Heres my 'helmet'. $4.50.


----------



## NeTree

Safety glasses. Can't give you any specific recommendations, mine are prescription.

Hard hat w/ straps, or Ecrin Roc. I'd go with the Ecrin, they're light and very comfy. Once you use one, you'll loathe the harthats for in-the-tree work!

Ear plugs or ear muffs. I prefer the soft foam plugs.

Steel toe boots (if the one's you're wearing aren't)


----------



## rahtreelimbs

Here you go Carl.


----------



## Guy Meilleur

> _Originally posted by Lumberjack _
> *Not really an option, as the roots were failing on the leaner. *


Failing how? Lifting up on the back side of the lean? If no roots were broken, the heaved soil may have subsided after reduction. I've seen trees leaning to 60 degrees after a hurricane return to 90 degrees in one season after reduction pruning. The raised soil settled back down halfway too.

But hey I'm sure you're not short of pine trees up there. Good that you saw the split tree was still somewhat protected. And yes, Wear A Hat!! :blush: You may want your good looks to show for the camera, but they do not impress potential customers as much as responsibility and professionalism.

What if some rich tree owner passed by and saw you working bareheaded? He wouldn't ask for your number if he thought you weren't safe.:alien:


----------



## Lumberjack

> _Originally posted by RockyJSquirrel _
> *So many problems in just that one picture. Erik touched on about half of them and I agree with his statements. But moving on from the basic safety gear you should be wearing- You are standing on a limb on the downside lean of the tree, with your back to the trunk, one hand over your head holding on to a stub while you reach out with the saw in your other hand to whack off a limb. you have no control over yourself, your saw or the limb you are cutting. Time to quit posting so many braggart pics and start doing some reading on climbing, body positioning and chainsaw safety.
> 
> I'd say something positive about the picture but I cannot find anything. I guess it's good that you made it down in one piece. Believe me, it was in spite of your efforts, not because of them.
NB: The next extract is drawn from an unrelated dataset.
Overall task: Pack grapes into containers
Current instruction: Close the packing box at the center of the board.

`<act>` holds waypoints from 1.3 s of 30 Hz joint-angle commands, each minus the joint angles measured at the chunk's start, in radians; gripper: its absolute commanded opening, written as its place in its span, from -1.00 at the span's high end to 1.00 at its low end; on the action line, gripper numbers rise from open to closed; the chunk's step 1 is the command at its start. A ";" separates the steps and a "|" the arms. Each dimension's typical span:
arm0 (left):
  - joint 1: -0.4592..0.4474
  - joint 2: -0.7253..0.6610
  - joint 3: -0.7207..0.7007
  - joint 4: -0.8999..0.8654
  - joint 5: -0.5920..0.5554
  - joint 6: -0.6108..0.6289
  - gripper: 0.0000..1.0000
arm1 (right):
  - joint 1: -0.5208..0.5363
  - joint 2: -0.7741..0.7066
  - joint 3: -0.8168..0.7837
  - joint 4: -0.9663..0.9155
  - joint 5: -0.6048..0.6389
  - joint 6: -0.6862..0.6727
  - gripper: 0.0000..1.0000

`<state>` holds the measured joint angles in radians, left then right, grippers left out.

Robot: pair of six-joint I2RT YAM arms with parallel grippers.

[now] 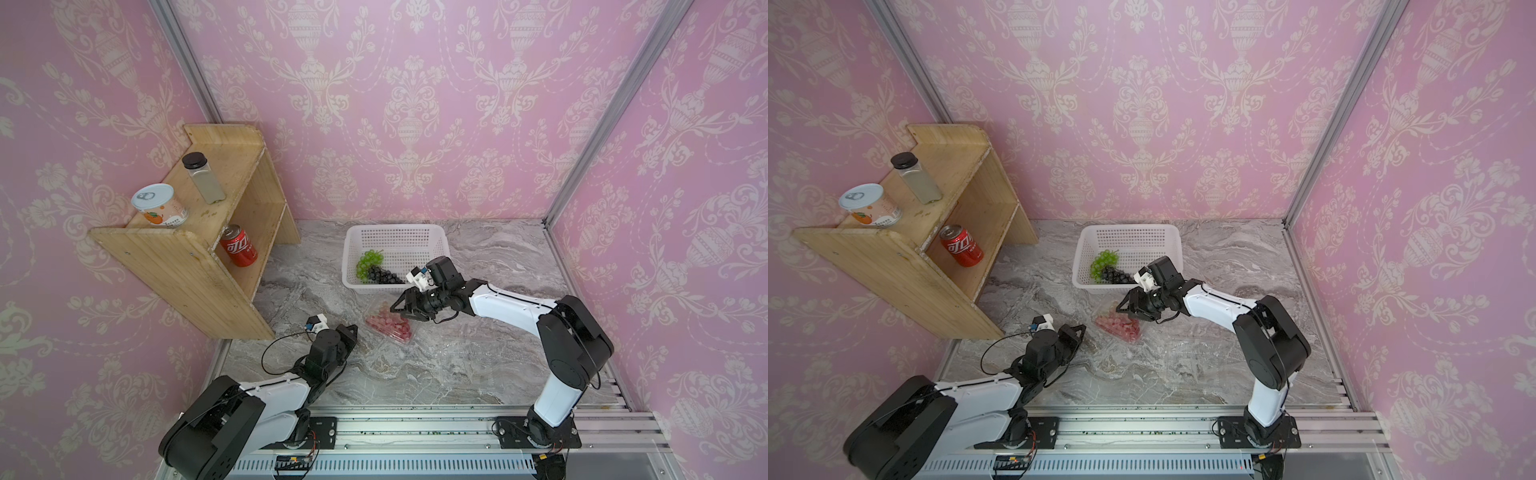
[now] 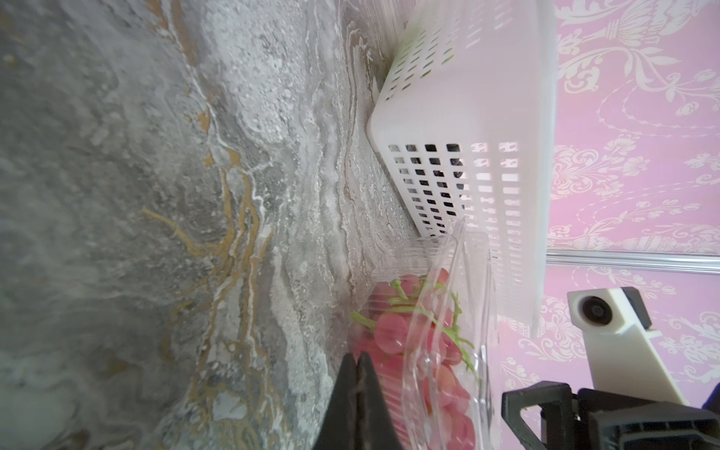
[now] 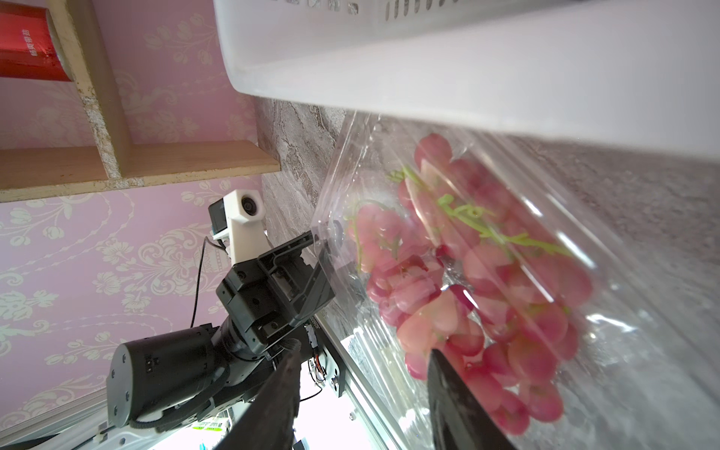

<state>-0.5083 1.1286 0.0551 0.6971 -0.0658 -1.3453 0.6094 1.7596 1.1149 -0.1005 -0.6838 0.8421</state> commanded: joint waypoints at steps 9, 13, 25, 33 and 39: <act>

And I'm being hard on you because I believe you to have lots of potential as well as the fortitude to take my post as it is meant. You will be a great climber if you live long enough. *




In response to all so far:

Eric/Rich: I use the soft foam ear plugs, and the clear specs from sherrill (I didn't have the glasses in this truck for some reason) That is the helment I was considering, and I liked the straps. I got the steel toes on.

Guy: That is funny about the rich guy, I was in a trailer park, owned by a lady in a nursing home. Plus everyone (and I mean everyone) else around here uses spikes and a strap on everything. I tell them I don't use spikes, and they ask me "Then how do you do it?"

Rocky: My weight was always on my saddle, not on my feet. I think that you are talking about pic #233. My left foot is resting on a stub, arm is steadying my body, and my saw is being ran by my right. The limb being cut just needed to fall, nothing needing to be done, except fold it down. I always have control of myself before I crank the saw. Nothing there is unsafe (in regards to position) to me, but I do not know everything! And I have read quite a few books on the matters presented, mine and butch's, but there are a few more that I want to get, with my helment and polesaw.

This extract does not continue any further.